但剧情放了三四集,云知意就开始犯困了。
眼皮越来越重,视线渐渐模糊。
她努力想睁大眼睛看完这一集,但困意像潮水一样涌上来,挡都挡不住。
而且张启山揉肚子的力道真的很舒服。
那种温热的感觉从腹部蔓延到四肢百骸,让整个人都放松下来,像泡在温水里。
云知意的身子开始慢慢倾斜。
她没有意识到自己在往哪边倒,只是本能地往温暖的方向靠。
二月红正在和齐铁嘴说戏班子的事,忽然感觉肩头一沉。
低头一看——云知意的脑袋靠在了他肩上,眼睛已经闭上了,呼吸均匀,睫毛微微颤动,睡得很安稳。
二月红愣了一下,手里的茶盏停在半空。
齐铁嘴也看见了,折扇“啪”地合上,压低声音说了句:“睡着了?”
二月红没回答,只是微微调整了一下姿势,让她靠得更舒服些。
他抬眼看了张启山一眼。
张启山收回放在云知意小腹上的手,表情淡淡的,看不出什么情绪。
但他的目光在云知意的睡颜上停了一瞬,然后移开了。
张日山坐在旁边,侧头看了一眼靠在二月红肩上的云知意,沉默了片刻,站起身走进正房,出来的时候手里多了一条薄毯。
他动作很轻,把薄毯盖在云知意身上,连肩膀都裹住了。
陈皮靠在那棵梧桐树上,不知什么时候睁开了眼。
他的目光落在云知意脸上,停了几秒,然后重新阖上。
齐铁嘴折扇挡着嘴,小声说了句:“这丫头,也真是心大。
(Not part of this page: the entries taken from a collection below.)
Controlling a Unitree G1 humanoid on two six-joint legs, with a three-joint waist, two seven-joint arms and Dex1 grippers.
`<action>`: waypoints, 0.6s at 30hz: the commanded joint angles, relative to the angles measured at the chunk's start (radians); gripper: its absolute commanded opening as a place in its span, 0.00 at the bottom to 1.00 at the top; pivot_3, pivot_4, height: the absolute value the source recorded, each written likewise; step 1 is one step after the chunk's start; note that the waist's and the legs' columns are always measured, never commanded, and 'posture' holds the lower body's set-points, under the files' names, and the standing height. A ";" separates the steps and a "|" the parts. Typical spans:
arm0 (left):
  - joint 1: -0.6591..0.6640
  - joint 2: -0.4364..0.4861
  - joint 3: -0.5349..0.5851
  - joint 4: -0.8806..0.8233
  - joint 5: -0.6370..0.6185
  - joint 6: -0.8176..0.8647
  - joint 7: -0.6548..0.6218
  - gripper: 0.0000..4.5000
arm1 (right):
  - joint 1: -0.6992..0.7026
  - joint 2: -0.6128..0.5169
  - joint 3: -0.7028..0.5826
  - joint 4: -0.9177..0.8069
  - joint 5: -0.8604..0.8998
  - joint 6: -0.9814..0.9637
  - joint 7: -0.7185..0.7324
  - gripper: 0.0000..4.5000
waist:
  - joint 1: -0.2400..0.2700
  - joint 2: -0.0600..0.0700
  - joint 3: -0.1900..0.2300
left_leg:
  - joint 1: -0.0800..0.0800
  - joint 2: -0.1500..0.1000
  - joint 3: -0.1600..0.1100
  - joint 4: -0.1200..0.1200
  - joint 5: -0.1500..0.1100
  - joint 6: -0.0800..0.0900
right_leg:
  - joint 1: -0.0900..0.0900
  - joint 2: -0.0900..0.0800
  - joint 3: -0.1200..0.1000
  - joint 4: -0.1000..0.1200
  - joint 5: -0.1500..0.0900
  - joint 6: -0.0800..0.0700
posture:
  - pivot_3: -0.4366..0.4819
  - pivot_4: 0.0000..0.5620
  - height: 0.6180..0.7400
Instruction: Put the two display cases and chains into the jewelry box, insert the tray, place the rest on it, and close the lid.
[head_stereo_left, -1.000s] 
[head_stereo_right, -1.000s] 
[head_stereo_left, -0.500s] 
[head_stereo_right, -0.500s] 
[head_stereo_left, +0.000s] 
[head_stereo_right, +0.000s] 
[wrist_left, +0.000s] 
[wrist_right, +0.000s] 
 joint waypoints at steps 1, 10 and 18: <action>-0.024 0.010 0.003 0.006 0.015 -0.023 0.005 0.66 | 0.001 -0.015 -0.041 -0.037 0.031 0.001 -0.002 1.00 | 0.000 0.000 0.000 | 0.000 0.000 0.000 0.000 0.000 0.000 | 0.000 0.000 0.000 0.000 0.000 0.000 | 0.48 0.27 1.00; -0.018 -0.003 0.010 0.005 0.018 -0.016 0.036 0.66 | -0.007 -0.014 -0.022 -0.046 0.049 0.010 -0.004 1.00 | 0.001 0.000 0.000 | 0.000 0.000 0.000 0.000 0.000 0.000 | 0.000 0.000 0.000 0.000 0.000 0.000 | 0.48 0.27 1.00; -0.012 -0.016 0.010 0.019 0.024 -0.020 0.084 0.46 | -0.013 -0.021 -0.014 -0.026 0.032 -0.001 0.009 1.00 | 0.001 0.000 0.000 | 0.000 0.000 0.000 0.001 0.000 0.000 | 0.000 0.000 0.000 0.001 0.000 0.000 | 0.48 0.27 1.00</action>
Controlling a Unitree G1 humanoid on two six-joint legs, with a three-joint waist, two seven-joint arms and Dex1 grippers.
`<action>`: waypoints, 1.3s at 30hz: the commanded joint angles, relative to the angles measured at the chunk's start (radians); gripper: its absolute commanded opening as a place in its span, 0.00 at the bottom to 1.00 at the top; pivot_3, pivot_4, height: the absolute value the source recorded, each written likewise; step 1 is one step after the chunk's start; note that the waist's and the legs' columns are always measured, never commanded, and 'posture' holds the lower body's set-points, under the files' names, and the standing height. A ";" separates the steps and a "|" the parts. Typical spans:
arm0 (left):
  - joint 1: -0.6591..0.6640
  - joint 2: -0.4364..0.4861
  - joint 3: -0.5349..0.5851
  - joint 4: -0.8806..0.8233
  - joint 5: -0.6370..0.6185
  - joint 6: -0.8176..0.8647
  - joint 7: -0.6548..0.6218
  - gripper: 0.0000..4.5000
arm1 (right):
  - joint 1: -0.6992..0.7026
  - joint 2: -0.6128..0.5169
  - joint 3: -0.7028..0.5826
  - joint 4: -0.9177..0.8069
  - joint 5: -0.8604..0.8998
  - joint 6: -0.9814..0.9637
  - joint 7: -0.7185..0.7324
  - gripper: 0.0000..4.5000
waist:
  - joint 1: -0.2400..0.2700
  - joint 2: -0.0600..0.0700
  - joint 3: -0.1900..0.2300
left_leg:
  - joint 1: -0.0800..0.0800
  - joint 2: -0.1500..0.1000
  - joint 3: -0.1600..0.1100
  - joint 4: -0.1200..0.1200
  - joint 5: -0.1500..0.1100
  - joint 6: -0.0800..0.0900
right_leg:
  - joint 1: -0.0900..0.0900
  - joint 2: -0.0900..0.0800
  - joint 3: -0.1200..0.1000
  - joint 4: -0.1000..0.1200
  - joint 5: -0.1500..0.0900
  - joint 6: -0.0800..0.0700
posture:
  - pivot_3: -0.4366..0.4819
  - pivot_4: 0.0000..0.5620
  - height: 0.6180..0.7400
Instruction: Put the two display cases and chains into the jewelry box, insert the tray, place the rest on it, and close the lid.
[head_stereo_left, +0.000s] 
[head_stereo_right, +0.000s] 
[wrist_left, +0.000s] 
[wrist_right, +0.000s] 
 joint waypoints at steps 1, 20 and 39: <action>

”
二月红没接话,只是低头看着云知意的睡颜。
她的睫毛很长,睡着的时候微微颤动,像蝴蝶扇动翅膀。
呼吸很轻,温热的气息透过衣料,落在他的肩头。
二月红端起茶盏,喝了一口。
茶已经凉了。
但他没在意。
庭院里又安静了下来。
秋风穿过老梧桐树,金黄的叶片簌簌落下,有几片落在石桌上,落在白瓷茶壶旁边,落在云知意身上那条薄毯的边缘。
齐铁嘴不再说话了,摇着折扇看那棵梧桐树。
张日山依旧腰背挺直地坐着,目光落在庭院里,但余光始终在云知意身上。
陈皮靠在树上,像是真的睡着了。